* _Task to carry out_: Keep only the lines that hold the string "white", filtering out the rest of the entries below.

* _Given data_:
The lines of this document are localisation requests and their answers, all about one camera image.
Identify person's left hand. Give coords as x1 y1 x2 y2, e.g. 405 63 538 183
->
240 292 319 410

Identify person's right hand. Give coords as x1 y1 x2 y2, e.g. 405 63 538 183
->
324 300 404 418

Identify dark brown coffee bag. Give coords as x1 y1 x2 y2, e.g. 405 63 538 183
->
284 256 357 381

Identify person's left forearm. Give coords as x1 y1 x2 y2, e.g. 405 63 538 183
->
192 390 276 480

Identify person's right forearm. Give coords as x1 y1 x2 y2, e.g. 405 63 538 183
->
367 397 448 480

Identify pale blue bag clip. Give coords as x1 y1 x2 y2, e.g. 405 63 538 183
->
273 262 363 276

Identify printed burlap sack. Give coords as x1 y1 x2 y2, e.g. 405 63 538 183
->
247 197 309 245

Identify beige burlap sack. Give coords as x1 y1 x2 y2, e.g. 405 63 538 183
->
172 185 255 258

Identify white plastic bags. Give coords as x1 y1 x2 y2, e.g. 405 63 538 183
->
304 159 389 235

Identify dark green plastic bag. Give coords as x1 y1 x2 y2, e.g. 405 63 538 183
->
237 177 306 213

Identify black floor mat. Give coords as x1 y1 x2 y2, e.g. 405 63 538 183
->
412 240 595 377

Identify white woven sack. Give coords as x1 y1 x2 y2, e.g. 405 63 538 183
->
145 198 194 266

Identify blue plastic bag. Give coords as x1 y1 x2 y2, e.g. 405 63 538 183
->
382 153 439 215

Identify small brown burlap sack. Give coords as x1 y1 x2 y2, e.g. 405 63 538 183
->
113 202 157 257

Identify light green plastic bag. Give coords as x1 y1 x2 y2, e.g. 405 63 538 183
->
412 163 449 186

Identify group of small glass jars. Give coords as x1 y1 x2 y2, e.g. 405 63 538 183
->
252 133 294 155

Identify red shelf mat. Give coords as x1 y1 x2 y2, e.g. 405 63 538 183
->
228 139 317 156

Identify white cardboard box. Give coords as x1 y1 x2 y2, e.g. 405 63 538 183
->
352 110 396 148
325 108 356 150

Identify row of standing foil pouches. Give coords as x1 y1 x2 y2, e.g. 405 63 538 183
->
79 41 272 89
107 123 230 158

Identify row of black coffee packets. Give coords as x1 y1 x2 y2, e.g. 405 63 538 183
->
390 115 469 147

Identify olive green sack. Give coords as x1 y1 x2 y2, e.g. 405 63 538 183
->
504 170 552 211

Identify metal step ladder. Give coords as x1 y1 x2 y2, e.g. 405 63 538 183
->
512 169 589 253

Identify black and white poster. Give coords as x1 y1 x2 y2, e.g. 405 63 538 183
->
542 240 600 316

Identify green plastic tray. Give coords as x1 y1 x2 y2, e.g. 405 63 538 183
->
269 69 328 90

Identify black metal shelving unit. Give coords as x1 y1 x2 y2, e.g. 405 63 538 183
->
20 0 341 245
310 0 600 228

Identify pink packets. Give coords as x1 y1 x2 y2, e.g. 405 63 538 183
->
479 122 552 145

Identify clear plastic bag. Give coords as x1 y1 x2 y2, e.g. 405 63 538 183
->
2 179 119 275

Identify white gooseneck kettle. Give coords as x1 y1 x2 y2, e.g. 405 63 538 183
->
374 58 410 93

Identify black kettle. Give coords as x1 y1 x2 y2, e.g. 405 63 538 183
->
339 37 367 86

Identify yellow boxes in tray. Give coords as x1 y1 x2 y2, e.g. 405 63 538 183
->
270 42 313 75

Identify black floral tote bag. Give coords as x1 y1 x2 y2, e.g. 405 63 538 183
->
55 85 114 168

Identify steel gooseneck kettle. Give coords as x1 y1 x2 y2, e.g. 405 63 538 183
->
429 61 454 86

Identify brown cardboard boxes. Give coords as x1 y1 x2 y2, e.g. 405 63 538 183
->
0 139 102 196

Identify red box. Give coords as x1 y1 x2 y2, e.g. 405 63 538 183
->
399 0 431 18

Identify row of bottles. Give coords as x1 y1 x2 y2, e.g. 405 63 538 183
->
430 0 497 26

* _Solution_:
Identify white plastic bags. Give coords as x1 y1 x2 y2, e.g. 405 63 538 183
Identify white woven sack. Give coords as x1 y1 x2 y2, e.g. 405 63 538 183
Identify white cardboard box. Give coords as x1 y1 x2 y2, e.g. 405 63 538 183
Identify black and white poster. Give coords as x1 y1 x2 y2, e.g. 405 63 538 183
Identify white gooseneck kettle. Give coords as x1 y1 x2 y2, e.g. 405 63 538 183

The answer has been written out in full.